ILNews

COA: insurer received actual notice from clients

Back to TopE-mailPrintBookmark and Share

The insurance company that provided legal professional liability coverage for the attorney who abandoned his practice and went on a crime spree did receive actual notice of the attorney’s clients’ claims against the insurer, the Indiana Court of Appeals ruled today.

The Bar Plan Mutual Insurance Co. intervened in complaints filed by clients of C. Bruce Davidson Jr. for legal malpractice against the attorney. The Bar Plan issued a policy to Davidson effective from March 2003 to March 2004. In November of that year, Davidson abandoned his law practice without notice and went on a multi-state bank robbery crime spree. He was disbarred in 2004 and is now in federal prison.

Bar Plan argued in its motion for summary judgment that the fact Davidson didn’t notify the insurer of the claims or suits, that he failed to assist or cooperate in the investigation of the claims, and that coverage is moot because there could be no recovery in the underlying suits because recovery in such cases is precluded under the policy.

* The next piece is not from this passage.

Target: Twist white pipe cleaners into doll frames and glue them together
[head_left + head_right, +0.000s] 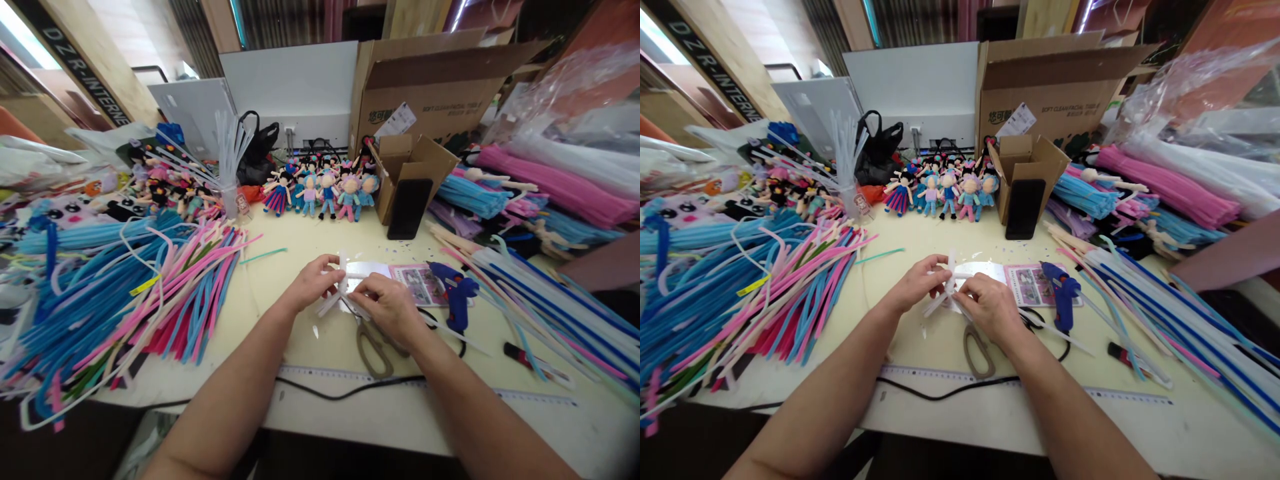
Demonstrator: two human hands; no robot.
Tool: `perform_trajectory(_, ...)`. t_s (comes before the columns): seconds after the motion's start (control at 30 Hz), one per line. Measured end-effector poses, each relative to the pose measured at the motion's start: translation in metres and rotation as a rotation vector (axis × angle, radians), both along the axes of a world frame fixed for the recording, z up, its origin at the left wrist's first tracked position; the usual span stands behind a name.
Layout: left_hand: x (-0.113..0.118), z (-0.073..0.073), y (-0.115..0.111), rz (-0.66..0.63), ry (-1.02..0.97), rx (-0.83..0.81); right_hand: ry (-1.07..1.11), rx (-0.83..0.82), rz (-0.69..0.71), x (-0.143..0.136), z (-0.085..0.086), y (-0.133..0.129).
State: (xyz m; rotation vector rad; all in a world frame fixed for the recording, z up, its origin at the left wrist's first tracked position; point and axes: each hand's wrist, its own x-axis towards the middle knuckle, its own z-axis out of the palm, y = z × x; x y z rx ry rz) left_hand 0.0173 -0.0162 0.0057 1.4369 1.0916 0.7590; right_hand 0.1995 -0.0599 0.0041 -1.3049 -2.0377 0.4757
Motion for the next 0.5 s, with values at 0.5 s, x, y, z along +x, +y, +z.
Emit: perform_trajectory(0.5, 0.0018, -0.0009, -0.0005, -0.016, 0.005, 0.006, -0.029, -0.021, -0.023, -0.0008, -0.0002, 0.0001)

The trial court granted the motion, finding Paint Shuttle, Inc. v. Continental Casualty Co., 733 N.E.2d 513 (Ind. Ct. App. 2000), applied and was dispositive.

The Court of Appeals concluded in Michael Ashby, et al. v. C. Bruce Davidson, Jr., No. 49A04-0910-CV-569, that Paint Shuttle didn’t support the insurer’s arguments.

Bar Plan received actual written notice of the clients’ claims from the clients, not Davidson, so Bar Plan argued under the policy that it didn’t receive written notice within the policy period.

Under the policy, Davidson was supposed to provide written notice, but he was running from the law during the relevant time period, noted Judge James Kirsch, and also unable to receive demands from the clients within that period. Under the facts of the case, notice provided by Davidson was impossible. Also, the insurer did receive “timely” and “true” notice as those terms are set out in Paint Shuttle.

The purpose of the notice provision has more to do with the ability of Bar Plan to investigate and defend claims in a timely manner than with the ability of Bar Plan to deny coverage because actual notice was supplied by the wrong person, wrote Judge Kirsch. As a matter of law, the actual notice Bar Plan received from the clients was proper.

The case was remanded for further proceedings.  
 

ADVERTISEMENT

Sponsored by
ADVERTISEMENT
Subscribe to Indiana Lawyer
  1. Hey 2 psychs is never enough, since it is statistically unlikely that three will ever agree on anything! New study admits this pseudo science is about as scientifically valid as astrology ... done by via fortune cookie ....John Ioannidis, professor of health research and policy at Stanford University, said the study was impressive and that its results had been eagerly awaited by the scientific community. “Sadly, the picture it paints - a 64% failure rate even among papers published in the best journals in the field - is not very nice about the current status of psychological science in general, and for fields like social psychology it is just devastating,” he said. http://www.theguardian.com/science/2015/aug/27/study-delivers-bleak-verdict-on-validity-of-psychology-experiment-results

  2. Indianapolis Bar Association President John Trimble and I are on the same page, but it is a very large page with plenty of room for others to join us. As my final Res Gestae article will express in more detail in a few days, the Great Recession hastened a fundamental and permanent sea change for the global legal service profession. Every state bar is facing the same existential questions that thrust the medical profession into national healthcare reform debates. The bench, bar, and law schools must comprehensively reconsider how we define the practice of law and what it means to access justice. If the three principals of the legal service profession do not recast the vision of their roles and responsibilities soon, the marketplace will dictate those roles and responsibilities without regard for the public interests that the legal profession professes to serve.

  3. I have met some highly placed bureaucrats who vehemently disagree, Mr. Smith. This is not your father's time in America. Some ideas are just too politically incorrect too allow spoken, says those who watch over us for the good of their concept of order.

  4. Lets talk about this without forgetting that Lawyers, too, have FREEDOM OF SPEECH AND ASSOCIATION

  5. Baer filed with the U.S. Court of Appeals Seventh Circuit on April 30 2015. When will this be decided? How many more appeals does this guy have? Unbelievable this is dragging on like this.